Source records:
-=-=-=-=-
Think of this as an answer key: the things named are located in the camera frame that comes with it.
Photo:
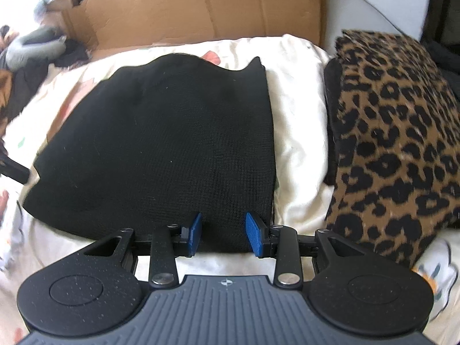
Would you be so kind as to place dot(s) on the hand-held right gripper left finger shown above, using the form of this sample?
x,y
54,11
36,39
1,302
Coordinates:
x,y
196,233

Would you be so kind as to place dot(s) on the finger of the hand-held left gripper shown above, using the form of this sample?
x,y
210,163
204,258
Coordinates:
x,y
14,169

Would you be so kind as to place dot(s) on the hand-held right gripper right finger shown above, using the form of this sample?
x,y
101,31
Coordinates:
x,y
253,235

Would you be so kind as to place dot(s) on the black shorts with bear-print trim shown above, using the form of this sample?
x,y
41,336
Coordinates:
x,y
161,143

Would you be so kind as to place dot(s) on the brown garment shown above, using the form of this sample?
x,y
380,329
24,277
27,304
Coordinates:
x,y
5,93

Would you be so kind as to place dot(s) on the cream bear printed blanket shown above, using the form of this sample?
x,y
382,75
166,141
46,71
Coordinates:
x,y
298,133

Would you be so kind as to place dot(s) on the grey neck pillow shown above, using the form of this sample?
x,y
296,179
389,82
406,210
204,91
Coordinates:
x,y
32,46

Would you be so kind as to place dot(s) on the black garment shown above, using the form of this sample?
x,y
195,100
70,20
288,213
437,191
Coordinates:
x,y
72,54

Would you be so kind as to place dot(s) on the small teddy bear toy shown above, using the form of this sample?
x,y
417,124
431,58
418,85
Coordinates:
x,y
7,36

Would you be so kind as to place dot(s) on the leopard print garment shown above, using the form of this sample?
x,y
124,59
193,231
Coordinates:
x,y
395,133

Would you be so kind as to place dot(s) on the flat cardboard sheet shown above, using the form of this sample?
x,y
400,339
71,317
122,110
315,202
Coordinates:
x,y
197,7
-=-=-=-=-
▶ **WHAT TO DO**
Give the lines of the entries above exactly as they appear, leaving out each picture.

▶ **RESULT BELOW**
Think of this as an answer key: the things named are located in the camera frame that comes with it.
Photo:
Would you be so kind as to place dot(s) on the hand-held right gripper left finger shown above, using the form of this sample?
x,y
54,11
36,39
1,302
Coordinates:
x,y
196,233

Would you be so kind as to place dot(s) on the finger of the hand-held left gripper shown above, using the form of this sample?
x,y
210,163
204,258
Coordinates:
x,y
14,169

Would you be so kind as to place dot(s) on the hand-held right gripper right finger shown above, using the form of this sample?
x,y
101,31
Coordinates:
x,y
253,235

Would you be so kind as to place dot(s) on the black shorts with bear-print trim shown above, using the form of this sample?
x,y
41,336
Coordinates:
x,y
161,143

Would you be so kind as to place dot(s) on the brown garment shown above, using the form of this sample?
x,y
380,329
24,277
27,304
Coordinates:
x,y
5,93

Would you be so kind as to place dot(s) on the cream bear printed blanket shown above, using the form of this sample?
x,y
382,75
166,141
46,71
Coordinates:
x,y
298,133

Would you be so kind as to place dot(s) on the grey neck pillow shown above, using the form of this sample?
x,y
296,179
389,82
406,210
204,91
Coordinates:
x,y
32,46

Would you be so kind as to place dot(s) on the black garment shown above, using the form of this sample?
x,y
195,100
70,20
288,213
437,191
Coordinates:
x,y
72,54

Would you be so kind as to place dot(s) on the small teddy bear toy shown above, using the form of this sample?
x,y
417,124
431,58
418,85
Coordinates:
x,y
7,36

Would you be so kind as to place dot(s) on the leopard print garment shown above, using the form of this sample?
x,y
124,59
193,231
Coordinates:
x,y
395,133

Would you be so kind as to place dot(s) on the flat cardboard sheet shown above, using the form of this sample?
x,y
400,339
71,317
122,110
315,202
Coordinates:
x,y
197,7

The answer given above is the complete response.